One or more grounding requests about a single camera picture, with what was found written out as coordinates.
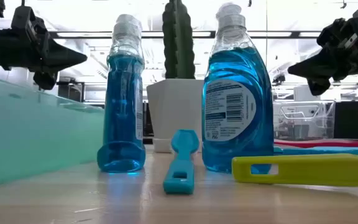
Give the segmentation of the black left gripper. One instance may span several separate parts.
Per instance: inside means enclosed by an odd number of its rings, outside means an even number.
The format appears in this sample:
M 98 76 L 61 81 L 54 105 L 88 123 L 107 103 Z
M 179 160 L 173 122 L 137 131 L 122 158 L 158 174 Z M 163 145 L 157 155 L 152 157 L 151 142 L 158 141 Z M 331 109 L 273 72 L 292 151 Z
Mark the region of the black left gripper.
M 88 57 L 58 44 L 49 34 L 37 34 L 36 40 L 19 37 L 11 29 L 0 31 L 0 66 L 28 68 L 34 82 L 44 90 L 51 90 L 57 82 L 58 70 L 87 61 Z

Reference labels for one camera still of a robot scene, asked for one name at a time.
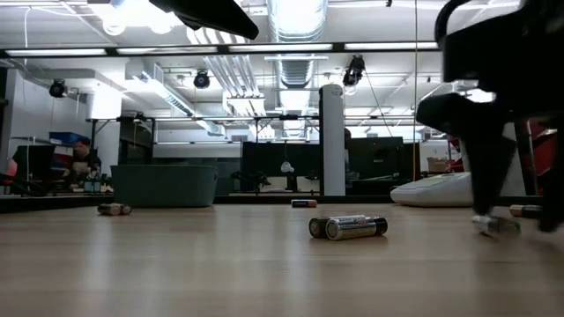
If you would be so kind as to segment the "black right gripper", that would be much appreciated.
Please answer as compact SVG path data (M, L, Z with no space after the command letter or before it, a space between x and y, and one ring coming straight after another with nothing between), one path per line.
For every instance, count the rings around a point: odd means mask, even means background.
M471 121L491 129L512 119L551 117L557 129L556 156L544 191L541 232L564 222L564 0L522 0L508 14L453 33L450 16L470 0L449 0L434 24L442 52L443 80L474 81L494 95L476 102L451 92L422 100L416 119L434 129L460 129ZM516 151L503 135L463 139L471 172L473 209L488 215L497 203Z

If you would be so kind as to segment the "dark copper-end battery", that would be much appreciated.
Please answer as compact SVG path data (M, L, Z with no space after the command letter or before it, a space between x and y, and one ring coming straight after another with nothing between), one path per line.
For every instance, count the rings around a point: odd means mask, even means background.
M521 234L521 226L504 217L476 215L472 217L471 221L480 234L489 237L514 238Z

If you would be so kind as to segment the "black Duracell battery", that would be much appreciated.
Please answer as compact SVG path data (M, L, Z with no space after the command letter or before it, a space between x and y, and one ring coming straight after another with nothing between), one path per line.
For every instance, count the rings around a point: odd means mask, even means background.
M509 212L513 217L540 219L543 213L543 207L540 205L513 204L509 207Z

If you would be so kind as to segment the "cardboard box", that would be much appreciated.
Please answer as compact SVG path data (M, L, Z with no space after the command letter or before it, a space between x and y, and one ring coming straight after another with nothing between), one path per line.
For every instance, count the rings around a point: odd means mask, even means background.
M427 171L429 173L448 173L450 171L450 160L447 158L429 157L427 159Z

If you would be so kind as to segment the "white label maker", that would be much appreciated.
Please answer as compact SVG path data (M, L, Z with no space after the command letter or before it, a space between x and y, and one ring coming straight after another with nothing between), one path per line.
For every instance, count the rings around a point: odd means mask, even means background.
M390 198L412 207L471 207L471 174L445 173L412 181L393 189Z

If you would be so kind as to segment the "black monitor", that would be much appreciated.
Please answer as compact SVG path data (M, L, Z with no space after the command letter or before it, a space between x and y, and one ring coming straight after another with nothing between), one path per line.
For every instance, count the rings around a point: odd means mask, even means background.
M349 144L350 169L363 179L401 172L402 137L353 138Z

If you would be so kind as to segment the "person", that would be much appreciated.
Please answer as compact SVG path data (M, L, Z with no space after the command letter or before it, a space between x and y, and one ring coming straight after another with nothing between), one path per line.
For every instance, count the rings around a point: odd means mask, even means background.
M100 171L101 160L93 151L89 138L80 138L73 145L73 156L63 177L69 189L80 188L86 179Z
M350 180L351 176L351 169L350 169L350 158L349 158L349 144L352 139L352 133L349 129L344 129L345 135L345 178Z

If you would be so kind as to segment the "silver black AA battery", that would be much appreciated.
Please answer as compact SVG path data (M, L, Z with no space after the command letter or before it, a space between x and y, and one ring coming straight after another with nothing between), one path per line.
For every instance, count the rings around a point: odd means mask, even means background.
M354 224L357 225L363 221L368 220L364 215L353 216L339 216L339 217L313 217L309 220L308 229L313 238L327 239L326 225L330 220L336 220L340 224Z
M351 240L383 236L389 228L384 217L332 217L325 232L329 240Z

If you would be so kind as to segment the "dark teal plastic bin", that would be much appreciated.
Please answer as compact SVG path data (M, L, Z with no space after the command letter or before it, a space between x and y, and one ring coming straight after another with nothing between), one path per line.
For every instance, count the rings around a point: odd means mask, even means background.
M136 208L203 208L213 204L213 166L111 166L114 199Z

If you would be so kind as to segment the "blue lidded storage box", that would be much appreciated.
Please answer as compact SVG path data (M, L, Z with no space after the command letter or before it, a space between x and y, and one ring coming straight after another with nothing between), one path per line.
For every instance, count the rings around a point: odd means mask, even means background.
M74 146L78 142L90 143L90 138L74 132L49 132L49 140L54 144Z

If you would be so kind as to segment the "silver ventilation duct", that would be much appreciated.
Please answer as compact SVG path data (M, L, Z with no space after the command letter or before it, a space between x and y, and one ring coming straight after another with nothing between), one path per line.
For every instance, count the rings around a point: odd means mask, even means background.
M271 41L294 44L318 42L323 37L328 0L266 0ZM285 111L302 111L309 105L313 81L313 60L295 60L312 55L283 55L276 61L279 105Z

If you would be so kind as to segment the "black aluminium table frame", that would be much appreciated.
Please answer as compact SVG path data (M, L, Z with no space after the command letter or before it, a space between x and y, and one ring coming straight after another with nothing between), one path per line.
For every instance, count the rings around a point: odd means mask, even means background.
M299 42L294 44L204 44L181 46L140 47L75 47L75 48L0 48L0 60L5 59L77 59L116 57L165 57L193 55L297 55L297 54L344 54L344 53L423 53L439 52L433 41L380 41L380 42ZM218 204L281 204L290 203L291 198L306 198L304 195L255 195L251 194L217 198ZM391 203L390 197L378 195L356 198L327 196L318 198L319 203ZM533 196L501 196L498 205L536 204L543 198Z

→ **REQUIRED WORK**
Which of the lines above contain "battery"? Return them all.

→ **WRITTEN ANSWER**
If you would be so kind as to segment the "dark copper-end battery", that would be much appreciated.
If you would be so kind as to segment the "black Duracell battery", that would be much appreciated.
If you would be so kind as to segment the "silver black AA battery", that would be much appreciated.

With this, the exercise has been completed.